WHAT THE EXERCISE ASKS - Using the line that contains "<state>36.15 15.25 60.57" as the start, restate each line word for word through the final line of the material below, and return only those.
START SUPPLIED INFORMATION
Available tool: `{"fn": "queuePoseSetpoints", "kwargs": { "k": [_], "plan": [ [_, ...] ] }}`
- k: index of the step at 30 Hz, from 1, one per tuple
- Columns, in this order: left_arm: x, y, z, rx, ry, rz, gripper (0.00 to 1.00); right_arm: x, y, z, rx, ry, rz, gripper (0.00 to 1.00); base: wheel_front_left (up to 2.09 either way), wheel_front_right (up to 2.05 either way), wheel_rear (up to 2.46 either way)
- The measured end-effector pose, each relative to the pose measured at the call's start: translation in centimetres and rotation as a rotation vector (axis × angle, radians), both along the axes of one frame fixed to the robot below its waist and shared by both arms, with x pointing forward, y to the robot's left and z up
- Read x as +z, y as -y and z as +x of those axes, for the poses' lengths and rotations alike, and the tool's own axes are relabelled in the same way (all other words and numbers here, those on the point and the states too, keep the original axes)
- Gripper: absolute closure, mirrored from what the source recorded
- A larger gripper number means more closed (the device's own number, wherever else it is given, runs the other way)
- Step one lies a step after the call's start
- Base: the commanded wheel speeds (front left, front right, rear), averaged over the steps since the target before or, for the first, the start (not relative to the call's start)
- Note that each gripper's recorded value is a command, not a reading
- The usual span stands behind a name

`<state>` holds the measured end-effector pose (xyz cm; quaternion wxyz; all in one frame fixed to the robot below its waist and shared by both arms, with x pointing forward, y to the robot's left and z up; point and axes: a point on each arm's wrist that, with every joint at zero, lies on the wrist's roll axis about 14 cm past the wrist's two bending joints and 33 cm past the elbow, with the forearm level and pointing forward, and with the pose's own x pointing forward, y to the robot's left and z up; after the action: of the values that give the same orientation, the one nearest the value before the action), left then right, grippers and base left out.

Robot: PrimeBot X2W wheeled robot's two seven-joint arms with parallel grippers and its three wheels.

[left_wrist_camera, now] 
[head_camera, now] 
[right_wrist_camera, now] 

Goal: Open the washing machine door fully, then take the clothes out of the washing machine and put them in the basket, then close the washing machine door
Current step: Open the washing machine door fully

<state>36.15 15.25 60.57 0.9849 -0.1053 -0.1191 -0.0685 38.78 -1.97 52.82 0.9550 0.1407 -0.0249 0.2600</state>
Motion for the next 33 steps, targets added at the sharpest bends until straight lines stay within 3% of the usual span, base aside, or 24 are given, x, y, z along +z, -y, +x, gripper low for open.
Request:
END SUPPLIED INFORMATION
SOLUTION FOR THIS EXERCISE -
<state>36.15 15.25 60.57 0.9849 -0.1053 -0.1191 -0.0685 38.78 -1.97 52.82 0.9550 0.1407 -0.0249 0.2600</state>
Motion for the next 33 steps, targets added at the sharpest bends until straight lines stay within 3% of the usual span, base aside, or 24 are given, x, y, z along +z, -y, +x, gripper low for open.
Request:

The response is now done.